Work through the listing below, copying each line that carries the word "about".

────────────────────

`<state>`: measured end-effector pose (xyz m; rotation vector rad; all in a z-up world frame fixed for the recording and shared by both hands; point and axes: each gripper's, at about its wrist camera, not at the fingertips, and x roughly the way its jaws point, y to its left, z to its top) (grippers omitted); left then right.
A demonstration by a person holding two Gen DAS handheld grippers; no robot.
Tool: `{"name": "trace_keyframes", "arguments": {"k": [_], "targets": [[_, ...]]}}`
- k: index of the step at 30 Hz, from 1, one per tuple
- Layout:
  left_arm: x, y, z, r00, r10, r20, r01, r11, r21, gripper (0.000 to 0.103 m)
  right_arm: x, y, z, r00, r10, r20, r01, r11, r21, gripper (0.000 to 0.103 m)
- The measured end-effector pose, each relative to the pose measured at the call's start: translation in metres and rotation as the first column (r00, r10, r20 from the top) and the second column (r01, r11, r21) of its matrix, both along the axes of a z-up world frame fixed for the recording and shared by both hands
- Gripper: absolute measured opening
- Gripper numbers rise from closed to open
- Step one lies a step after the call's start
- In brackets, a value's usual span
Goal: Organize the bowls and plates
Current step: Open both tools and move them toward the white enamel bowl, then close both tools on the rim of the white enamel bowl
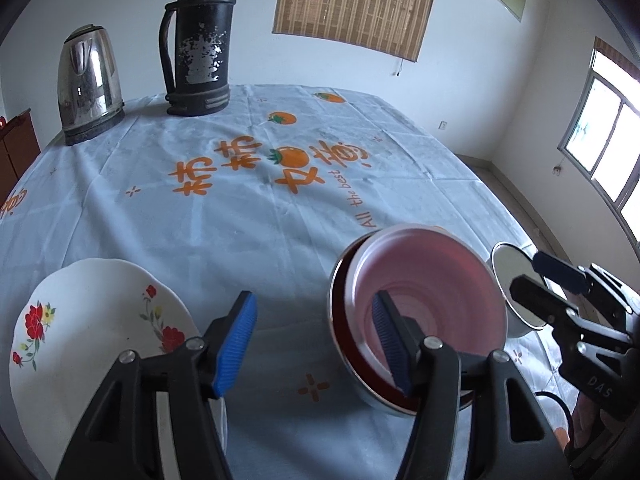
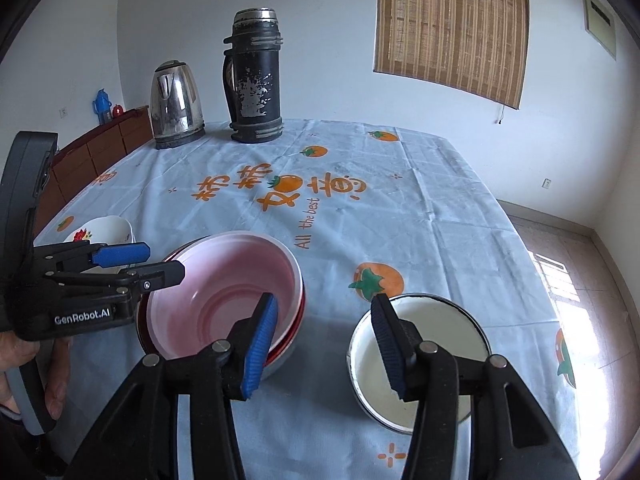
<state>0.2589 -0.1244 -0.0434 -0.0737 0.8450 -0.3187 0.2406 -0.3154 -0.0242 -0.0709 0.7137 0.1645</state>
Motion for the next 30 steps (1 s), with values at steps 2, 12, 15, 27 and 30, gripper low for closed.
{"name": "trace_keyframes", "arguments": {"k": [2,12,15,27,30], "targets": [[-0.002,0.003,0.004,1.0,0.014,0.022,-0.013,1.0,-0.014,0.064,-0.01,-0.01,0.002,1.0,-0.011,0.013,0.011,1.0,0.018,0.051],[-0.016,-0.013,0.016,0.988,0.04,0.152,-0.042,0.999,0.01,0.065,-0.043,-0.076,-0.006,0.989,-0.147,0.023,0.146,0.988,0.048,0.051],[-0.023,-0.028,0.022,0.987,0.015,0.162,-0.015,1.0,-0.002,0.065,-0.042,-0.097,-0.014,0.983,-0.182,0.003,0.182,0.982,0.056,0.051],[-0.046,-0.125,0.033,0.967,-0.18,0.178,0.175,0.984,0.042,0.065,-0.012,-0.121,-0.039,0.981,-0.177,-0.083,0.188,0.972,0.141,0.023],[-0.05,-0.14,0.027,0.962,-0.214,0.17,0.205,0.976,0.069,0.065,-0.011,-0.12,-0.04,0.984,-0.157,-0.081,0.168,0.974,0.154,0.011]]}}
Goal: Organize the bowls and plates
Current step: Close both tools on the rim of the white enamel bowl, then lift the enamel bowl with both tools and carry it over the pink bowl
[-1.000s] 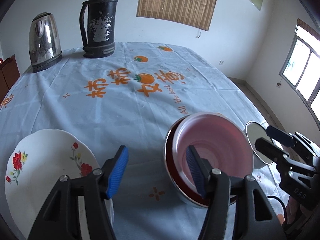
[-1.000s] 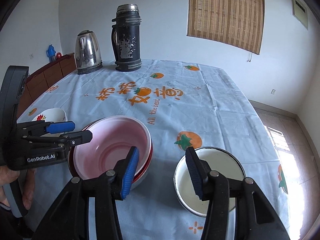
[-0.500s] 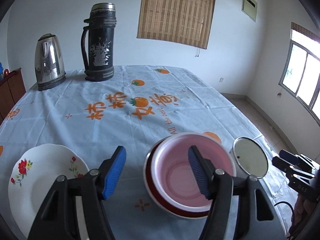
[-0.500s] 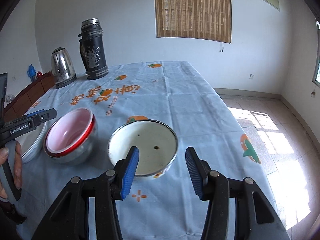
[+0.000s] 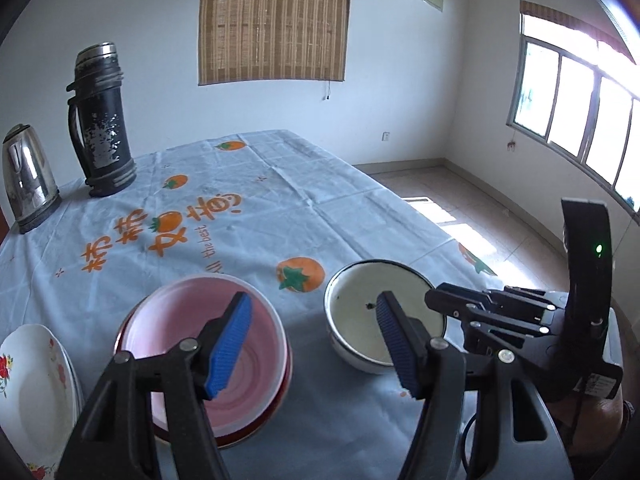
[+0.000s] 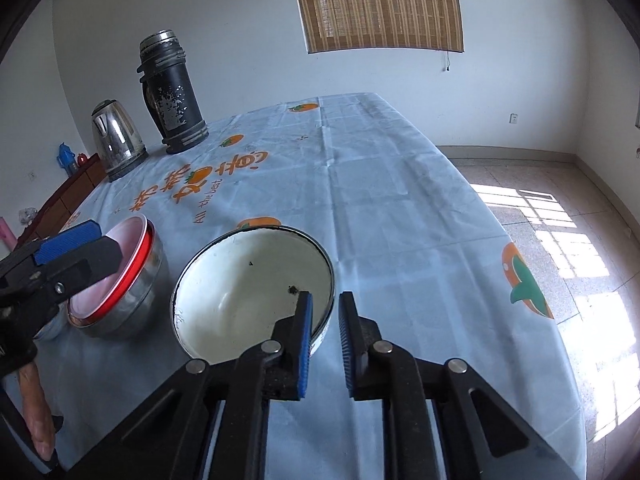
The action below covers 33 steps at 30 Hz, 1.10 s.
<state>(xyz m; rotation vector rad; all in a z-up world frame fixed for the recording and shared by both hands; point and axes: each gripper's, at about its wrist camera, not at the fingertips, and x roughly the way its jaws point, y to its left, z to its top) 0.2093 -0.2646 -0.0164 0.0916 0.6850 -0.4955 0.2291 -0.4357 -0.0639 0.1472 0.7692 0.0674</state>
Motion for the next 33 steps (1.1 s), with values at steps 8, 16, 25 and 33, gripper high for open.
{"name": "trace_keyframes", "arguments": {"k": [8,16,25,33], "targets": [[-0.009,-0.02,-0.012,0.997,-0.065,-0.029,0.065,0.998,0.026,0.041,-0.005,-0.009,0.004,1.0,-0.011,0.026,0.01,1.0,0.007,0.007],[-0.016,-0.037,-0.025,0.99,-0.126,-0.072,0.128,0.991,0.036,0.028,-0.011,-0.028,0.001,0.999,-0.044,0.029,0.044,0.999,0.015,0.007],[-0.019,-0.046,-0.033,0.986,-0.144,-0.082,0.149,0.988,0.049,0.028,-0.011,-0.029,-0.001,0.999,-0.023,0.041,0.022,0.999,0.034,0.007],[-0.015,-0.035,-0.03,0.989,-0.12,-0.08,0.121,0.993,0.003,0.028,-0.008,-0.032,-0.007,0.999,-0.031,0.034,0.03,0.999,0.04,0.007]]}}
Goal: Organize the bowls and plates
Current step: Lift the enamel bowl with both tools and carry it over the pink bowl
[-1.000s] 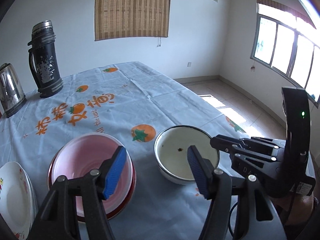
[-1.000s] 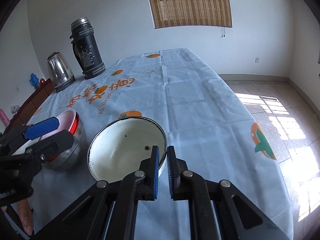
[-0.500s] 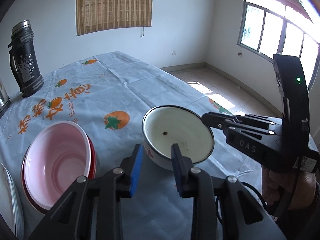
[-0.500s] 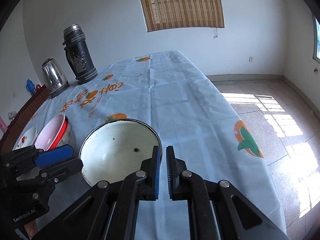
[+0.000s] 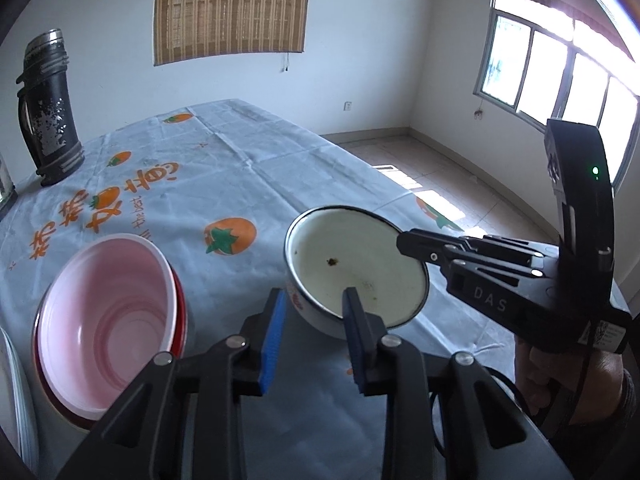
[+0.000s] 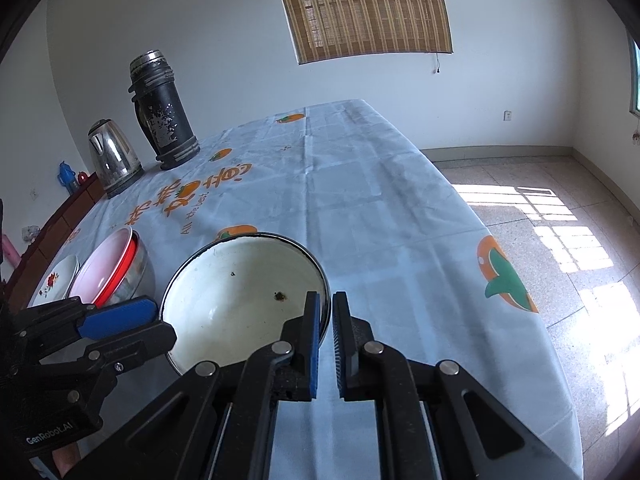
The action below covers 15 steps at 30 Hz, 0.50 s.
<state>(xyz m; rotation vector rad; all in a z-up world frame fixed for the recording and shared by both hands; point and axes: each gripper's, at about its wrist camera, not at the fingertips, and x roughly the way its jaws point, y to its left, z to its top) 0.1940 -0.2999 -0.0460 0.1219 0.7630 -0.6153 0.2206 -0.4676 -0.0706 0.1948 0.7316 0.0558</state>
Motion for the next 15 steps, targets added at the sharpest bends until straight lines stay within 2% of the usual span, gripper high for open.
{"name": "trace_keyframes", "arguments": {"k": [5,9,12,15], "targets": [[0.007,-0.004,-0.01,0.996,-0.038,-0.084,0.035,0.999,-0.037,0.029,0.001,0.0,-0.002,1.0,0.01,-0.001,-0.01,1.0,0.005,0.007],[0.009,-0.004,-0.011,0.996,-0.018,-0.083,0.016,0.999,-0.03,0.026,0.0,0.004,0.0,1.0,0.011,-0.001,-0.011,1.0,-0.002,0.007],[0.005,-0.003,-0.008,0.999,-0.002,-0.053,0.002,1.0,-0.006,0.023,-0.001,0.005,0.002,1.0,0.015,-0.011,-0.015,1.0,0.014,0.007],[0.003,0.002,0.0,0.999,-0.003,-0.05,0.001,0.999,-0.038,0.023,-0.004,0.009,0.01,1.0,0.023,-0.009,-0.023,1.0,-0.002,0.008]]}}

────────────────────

*RESULT FOR THIS EXERCISE:*
`<state>`: measured end-effector pose (xyz m; rotation vector rad; all in a z-up world frame fixed for the recording and shared by both hands; point and axes: each gripper's, at about its wrist camera, not at the fingertips, and x roughly the way its jaws point, y to its left, z to its top) (grippers omitted); left then right.
<state>(xyz m; rotation vector rad; all in a z-up world frame fixed for the recording and shared by both hands; point and axes: each gripper's, at about its wrist camera, not at the fingertips, and x roughly the way its jaws point, y to its left, z to its top) 0.2093 -0.2646 -0.0164 0.0916 0.6850 -0.4955 0.2291 -0.4357 -0.0639 0.1472 0.7692 0.0674</state>
<state>(xyz m; rotation vector rad; all in a z-up world frame fixed for the recording and shared by both hands; point and axes: each gripper's, at about its wrist camera, not at the fingertips, and x roughly the way its jaws point, y to its left, z to its top) 0.1940 -0.2999 -0.0460 0.1219 0.7630 -0.6153 0.2206 -0.4676 -0.0706 0.1948 0.7316 0.0558</state>

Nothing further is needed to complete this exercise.